Multi-turn with ResourceConfig and the Messages API

from dhenara.ai import AIModelClient
from dhenara.ai.types import AIModelAPIProviderEnum
from dhenara.ai.types.genai.dhenara.request import MessageItem, Prompt

endpoint = resource_config.get_model_endpoint(
model_name="gemini-2.5-flash",
api_provider=AIModelAPIProviderEnum.GOOGLE_AI,
)
if endpoint is None:
raise RuntimeError("No Google Gemini endpoint configured")

client = AIModelClient(model_endpoint=endpoint, is_async=False)

messages: list[MessageItem] = []

for question in ["Give me 3 startup name ideas", "Now pick the best one and explain why"]:
messages.append(Prompt(role="user", text=question))
response = client.generate(messages=messages)
if not response.chat_response:
raise RuntimeError("No chat response returned")

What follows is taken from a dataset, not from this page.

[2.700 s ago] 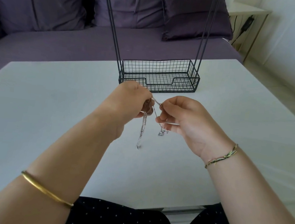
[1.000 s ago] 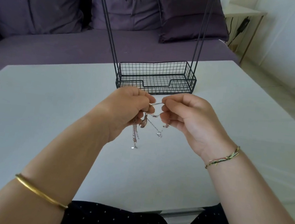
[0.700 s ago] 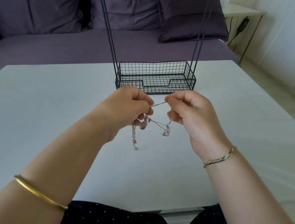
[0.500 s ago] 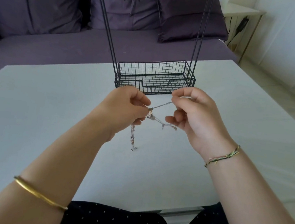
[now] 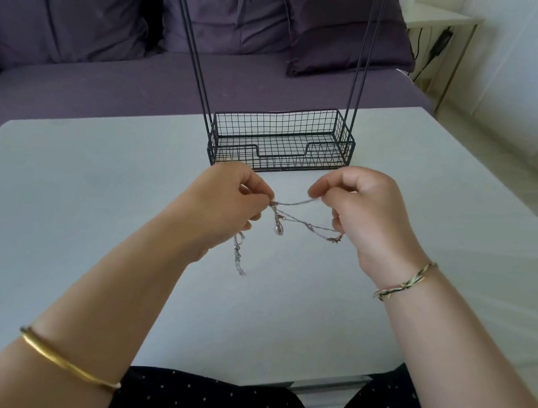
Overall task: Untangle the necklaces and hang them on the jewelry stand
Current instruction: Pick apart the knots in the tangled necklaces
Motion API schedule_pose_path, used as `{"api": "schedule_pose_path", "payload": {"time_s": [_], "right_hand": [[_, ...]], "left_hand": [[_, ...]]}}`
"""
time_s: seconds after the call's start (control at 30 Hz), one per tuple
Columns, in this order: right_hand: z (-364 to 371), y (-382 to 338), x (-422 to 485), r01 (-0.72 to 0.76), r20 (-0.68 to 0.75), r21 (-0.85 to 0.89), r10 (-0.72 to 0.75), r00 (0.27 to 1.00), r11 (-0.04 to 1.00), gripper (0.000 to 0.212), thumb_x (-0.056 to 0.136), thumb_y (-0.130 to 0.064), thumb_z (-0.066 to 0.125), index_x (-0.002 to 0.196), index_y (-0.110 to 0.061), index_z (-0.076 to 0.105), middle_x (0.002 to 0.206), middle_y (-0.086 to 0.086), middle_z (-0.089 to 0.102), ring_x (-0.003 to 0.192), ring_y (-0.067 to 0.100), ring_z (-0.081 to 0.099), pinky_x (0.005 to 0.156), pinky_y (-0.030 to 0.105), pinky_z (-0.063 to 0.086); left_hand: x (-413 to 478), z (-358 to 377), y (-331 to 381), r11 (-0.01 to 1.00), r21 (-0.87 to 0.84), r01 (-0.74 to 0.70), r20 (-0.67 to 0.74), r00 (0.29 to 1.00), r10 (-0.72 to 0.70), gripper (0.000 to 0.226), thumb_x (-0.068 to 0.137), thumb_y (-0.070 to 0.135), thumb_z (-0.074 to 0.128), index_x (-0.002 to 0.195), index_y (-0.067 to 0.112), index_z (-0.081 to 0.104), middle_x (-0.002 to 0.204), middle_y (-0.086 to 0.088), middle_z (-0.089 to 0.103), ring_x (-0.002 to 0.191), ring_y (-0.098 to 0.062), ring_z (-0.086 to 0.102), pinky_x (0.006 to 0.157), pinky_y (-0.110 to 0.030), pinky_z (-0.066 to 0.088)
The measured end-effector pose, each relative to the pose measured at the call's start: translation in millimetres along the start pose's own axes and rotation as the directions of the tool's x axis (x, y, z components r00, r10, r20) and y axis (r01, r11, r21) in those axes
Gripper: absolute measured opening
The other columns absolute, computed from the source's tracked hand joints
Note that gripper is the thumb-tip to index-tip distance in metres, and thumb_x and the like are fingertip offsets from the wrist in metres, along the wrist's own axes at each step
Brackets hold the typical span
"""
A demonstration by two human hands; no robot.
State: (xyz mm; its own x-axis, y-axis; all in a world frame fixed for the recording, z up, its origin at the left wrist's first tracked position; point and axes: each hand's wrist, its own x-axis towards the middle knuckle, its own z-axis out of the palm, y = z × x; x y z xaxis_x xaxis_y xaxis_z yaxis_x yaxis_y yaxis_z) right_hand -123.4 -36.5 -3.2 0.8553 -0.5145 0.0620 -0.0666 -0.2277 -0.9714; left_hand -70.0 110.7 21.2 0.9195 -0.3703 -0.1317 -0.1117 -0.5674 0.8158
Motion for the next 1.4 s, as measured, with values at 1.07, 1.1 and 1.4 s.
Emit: {"api": "schedule_pose_path", "payload": {"time_s": [1.07, 1.1, 1.4], "right_hand": [[9, -8, -7, -0.032, 0.201, 0.075, 0.016, 0.979, 0.997, 0.008, 0.078, -0.011, 0.068, 0.071, -0.015, 0.067, 0.063, -0.004, 0.063, 0.059, 0.001, 0.050, 0.056, 0.014, 0.039], [9, -9, -7, -0.047, 0.196, 0.084, 0.030, 0.980, 0.995, 0.010, 0.078, -0.010, 0.068, 0.069, -0.016, 0.066, 0.064, -0.005, 0.064, 0.063, 0.003, 0.053, 0.061, 0.018, 0.041], [6, -7, -6, -0.074, 0.220, -0.027, 0.078, 0.972, 0.997, 0.010, 0.083, -0.009, 0.057, 0.076, -0.007, 0.064, 0.066, -0.002, 0.066, 0.057, 0.010, 0.054, 0.057, 0.022, 0.042]], "left_hand": [[-2, 1, 6, 0.993, -0.070, -0.096, -0.039, 0.995, 0.093, 0.013, 0.085, 0.007, 0.064, 0.082, 0.019, 0.067, 0.073, 0.003, 0.067, 0.063, -0.002, 0.059, 0.052, -0.013, 0.046], [-3, 2, 7, 0.993, -0.063, -0.100, -0.049, 0.994, 0.097, 0.012, 0.084, 0.008, 0.064, 0.081, 0.019, 0.067, 0.072, 0.004, 0.066, 0.063, -0.002, 0.059, 0.052, -0.013, 0.047], [-3, 3, 9, 0.978, -0.209, -0.022, 0.006, 1.000, 0.024, 0.016, 0.090, 0.007, 0.059, 0.078, 0.016, 0.065, 0.078, 0.003, 0.070, 0.068, -0.006, 0.061, 0.060, -0.021, 0.047]]}}
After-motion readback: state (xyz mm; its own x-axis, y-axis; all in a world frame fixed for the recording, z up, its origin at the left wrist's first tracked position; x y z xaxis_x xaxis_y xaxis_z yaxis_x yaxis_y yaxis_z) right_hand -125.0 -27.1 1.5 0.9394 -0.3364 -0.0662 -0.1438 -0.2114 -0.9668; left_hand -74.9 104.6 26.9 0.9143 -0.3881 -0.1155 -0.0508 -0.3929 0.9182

print(response.chat_response.text())
messages.append(response.chat_response.to_message_item())

Query resources directly

If you need more control than get_model_endpoint(...), use ResourceConfigItem and get_resource().

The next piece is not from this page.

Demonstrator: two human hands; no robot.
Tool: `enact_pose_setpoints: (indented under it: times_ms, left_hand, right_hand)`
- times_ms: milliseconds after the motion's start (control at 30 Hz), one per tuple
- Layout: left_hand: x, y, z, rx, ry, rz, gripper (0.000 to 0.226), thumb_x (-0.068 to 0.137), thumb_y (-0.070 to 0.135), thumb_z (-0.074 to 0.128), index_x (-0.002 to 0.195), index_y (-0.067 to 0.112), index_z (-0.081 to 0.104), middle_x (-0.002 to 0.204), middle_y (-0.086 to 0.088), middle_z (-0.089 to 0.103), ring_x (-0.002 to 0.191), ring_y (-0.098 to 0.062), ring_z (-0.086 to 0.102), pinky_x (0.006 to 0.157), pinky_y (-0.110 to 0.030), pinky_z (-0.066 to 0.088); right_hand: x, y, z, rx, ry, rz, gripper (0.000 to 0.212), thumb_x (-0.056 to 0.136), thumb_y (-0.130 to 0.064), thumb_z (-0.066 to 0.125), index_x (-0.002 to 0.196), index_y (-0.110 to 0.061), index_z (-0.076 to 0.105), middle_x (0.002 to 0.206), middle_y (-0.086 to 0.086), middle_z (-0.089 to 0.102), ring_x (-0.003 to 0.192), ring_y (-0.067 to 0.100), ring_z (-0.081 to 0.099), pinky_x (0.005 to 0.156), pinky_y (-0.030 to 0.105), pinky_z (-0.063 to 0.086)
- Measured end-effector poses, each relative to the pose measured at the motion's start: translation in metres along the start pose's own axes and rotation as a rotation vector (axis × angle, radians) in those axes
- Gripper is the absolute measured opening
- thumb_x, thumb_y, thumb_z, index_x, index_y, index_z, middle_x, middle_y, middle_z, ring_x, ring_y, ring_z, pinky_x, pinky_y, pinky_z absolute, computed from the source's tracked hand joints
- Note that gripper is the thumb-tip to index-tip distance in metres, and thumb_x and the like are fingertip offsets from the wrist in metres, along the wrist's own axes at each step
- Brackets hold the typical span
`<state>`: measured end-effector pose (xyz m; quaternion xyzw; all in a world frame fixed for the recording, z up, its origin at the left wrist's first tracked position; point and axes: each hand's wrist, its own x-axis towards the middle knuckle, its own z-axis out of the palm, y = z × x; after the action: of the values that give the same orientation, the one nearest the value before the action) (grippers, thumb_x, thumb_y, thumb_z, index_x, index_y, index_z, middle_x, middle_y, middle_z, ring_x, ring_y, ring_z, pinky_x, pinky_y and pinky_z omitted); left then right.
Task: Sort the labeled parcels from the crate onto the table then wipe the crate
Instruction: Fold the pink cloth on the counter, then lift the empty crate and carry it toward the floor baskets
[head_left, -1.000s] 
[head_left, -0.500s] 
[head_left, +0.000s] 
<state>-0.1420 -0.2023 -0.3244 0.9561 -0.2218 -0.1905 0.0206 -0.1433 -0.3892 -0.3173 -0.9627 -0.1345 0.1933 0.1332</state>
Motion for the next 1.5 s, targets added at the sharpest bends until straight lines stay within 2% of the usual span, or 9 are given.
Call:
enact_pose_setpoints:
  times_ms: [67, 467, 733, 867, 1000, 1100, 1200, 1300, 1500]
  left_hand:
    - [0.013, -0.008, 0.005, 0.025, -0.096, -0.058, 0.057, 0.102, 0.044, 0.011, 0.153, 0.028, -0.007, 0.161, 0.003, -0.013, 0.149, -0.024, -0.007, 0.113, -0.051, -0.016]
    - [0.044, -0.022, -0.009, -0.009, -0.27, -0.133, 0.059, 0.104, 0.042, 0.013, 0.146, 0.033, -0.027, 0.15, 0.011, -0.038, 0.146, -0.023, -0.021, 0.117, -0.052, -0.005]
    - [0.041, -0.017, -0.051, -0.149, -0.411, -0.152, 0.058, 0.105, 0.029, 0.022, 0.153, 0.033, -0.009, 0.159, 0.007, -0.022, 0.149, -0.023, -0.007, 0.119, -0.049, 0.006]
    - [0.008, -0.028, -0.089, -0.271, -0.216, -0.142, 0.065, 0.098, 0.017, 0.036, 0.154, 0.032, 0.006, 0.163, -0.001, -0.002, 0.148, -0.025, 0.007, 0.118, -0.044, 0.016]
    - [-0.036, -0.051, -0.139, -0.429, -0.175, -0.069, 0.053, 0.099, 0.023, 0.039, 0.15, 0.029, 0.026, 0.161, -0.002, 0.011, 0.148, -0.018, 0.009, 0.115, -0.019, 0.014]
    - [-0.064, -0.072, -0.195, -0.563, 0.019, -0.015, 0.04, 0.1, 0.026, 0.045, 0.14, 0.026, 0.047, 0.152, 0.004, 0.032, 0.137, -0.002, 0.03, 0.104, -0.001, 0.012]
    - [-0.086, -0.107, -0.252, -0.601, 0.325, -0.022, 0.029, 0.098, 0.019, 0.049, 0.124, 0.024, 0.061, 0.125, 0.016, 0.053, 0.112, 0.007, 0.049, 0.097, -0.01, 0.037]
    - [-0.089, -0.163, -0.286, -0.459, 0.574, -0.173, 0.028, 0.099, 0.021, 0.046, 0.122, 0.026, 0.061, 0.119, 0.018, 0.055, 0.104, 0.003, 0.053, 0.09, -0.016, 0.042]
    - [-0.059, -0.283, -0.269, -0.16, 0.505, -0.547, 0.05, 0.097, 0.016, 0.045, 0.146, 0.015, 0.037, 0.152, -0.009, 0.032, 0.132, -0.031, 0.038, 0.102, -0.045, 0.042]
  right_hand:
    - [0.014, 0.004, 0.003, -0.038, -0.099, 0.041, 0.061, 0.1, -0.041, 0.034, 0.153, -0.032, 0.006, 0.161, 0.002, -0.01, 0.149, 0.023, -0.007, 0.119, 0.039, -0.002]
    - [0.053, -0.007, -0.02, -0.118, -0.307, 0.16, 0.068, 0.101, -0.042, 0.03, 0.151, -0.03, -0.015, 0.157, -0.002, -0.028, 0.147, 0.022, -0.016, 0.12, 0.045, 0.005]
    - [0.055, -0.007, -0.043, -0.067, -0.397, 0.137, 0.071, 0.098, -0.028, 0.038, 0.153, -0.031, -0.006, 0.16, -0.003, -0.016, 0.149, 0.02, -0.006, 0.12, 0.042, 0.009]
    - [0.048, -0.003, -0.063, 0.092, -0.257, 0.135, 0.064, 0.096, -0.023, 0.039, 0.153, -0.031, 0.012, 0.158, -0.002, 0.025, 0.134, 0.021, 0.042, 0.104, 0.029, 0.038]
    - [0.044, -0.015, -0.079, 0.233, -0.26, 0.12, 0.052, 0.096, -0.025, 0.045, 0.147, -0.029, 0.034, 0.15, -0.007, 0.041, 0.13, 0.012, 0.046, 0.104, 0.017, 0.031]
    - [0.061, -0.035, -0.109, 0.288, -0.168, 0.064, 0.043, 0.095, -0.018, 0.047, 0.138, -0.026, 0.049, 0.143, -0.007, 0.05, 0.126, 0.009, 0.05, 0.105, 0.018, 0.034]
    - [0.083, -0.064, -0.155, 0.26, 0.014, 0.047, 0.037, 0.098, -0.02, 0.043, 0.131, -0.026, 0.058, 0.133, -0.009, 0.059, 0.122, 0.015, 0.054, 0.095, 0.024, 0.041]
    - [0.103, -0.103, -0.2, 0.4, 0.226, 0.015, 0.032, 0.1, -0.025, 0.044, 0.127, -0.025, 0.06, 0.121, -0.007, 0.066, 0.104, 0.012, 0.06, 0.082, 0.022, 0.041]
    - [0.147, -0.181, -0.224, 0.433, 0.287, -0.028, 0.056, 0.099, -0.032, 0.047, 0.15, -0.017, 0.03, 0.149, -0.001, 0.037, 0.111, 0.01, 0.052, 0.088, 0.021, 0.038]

from dhenara.ai.types import AIModelAPIProviderEnum, ResourceConfigItem, ResourceConfigItemTypeEnum

gemini_endpoint = resource_config.get_resource(
ResourceConfigItem(
item_type=ResourceConfigItemTypeEnum.ai_model_endpoint,
query={
"model_name": "gemini-2.5-flash",
"api_provider": AIModelAPIProviderEnum.GOOGLE_AI,
},
)
)

Benefits

The ResourceConfig approach gives you:

  1. Separation of concerns: Keep credentials outside application code.
  2. One public configuration surface: Use the same file shape across examples and production code.
  3. Flexible provider mapping: Select endpoints by model name, provider, or richer queries.
  4. Automatic endpoint initialization: Let Dhenara AI create compatible foundation-model endpoints.
  5. Predictable credential discovery: Use an explicit file path or the DAI_SECRET_CONFIG_DIR contract.